Note: You should show all workings, including the adjustment of trading profit, the calculation of property income, and the computation of adjusted net income to determine her personal allowance.

How to approach this question

1. Adjust the trading profit by adding back disallowed expenses (depreciation, client entertaining, fines) and deducting capital allowances. 2. Calculate employment income (salary + benefits). 3. Calculate FHL profit (remembering interest is fully deductible for FHLs). 4. Sum all income to find Net Income. 5. Check if Net Income exceeds £100,000. If so, restrict the Personal Allowance by £1 for every £2 over £100k. 6. Calculate tax using the correct bands and rates, remembering the dividend allowance (£1,000 for 23/24) and dividend higher rate (33.75%).

Full Answer

This comprehensive question tests multiple areas of Income Tax. Trading Income requires adding back non-allowable expenses. Client entertaining and fines are never allowable. Staff entertaining is allowable if it's an annual event under £150 per head. FHLs benefit from special rules, notably that finance costs (mortgage interest) are fully deductible as an expense, unlike standard residential lets which only get a 20% tax reducer.

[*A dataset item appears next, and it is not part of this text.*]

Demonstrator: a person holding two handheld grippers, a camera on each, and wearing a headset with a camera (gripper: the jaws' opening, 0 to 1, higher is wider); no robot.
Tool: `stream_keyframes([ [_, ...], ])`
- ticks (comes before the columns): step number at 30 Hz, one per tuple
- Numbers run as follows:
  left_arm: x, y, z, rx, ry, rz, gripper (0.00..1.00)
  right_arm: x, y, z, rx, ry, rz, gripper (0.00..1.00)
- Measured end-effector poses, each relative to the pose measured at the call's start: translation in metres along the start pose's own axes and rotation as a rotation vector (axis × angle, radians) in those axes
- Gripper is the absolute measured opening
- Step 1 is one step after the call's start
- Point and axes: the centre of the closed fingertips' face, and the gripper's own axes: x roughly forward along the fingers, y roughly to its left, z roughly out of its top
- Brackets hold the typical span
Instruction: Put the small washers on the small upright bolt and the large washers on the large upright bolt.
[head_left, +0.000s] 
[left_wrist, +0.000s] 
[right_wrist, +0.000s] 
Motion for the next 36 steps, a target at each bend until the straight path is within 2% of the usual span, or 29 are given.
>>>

Because Elena's Adjusted Net Income (£131,850) is over £100,000, her Personal Allowance is reduced by £1 for every £2 of excess. The excess is £31,850, so the reduction is £15,925, which completely wipes out her £12,570 allowance. Finally, dividends are taxed as the top slice of income. The first £1,000 is at 0%, and the rest falls into the higher rate band, taxed at 33.75%.

Common mistakes

Restricting the FHL mortgage interest to 20%. Forgetting to restrict the Personal Allowance. Using the wrong dividend allowance (£2,000 instead of £1,000 for 23/24).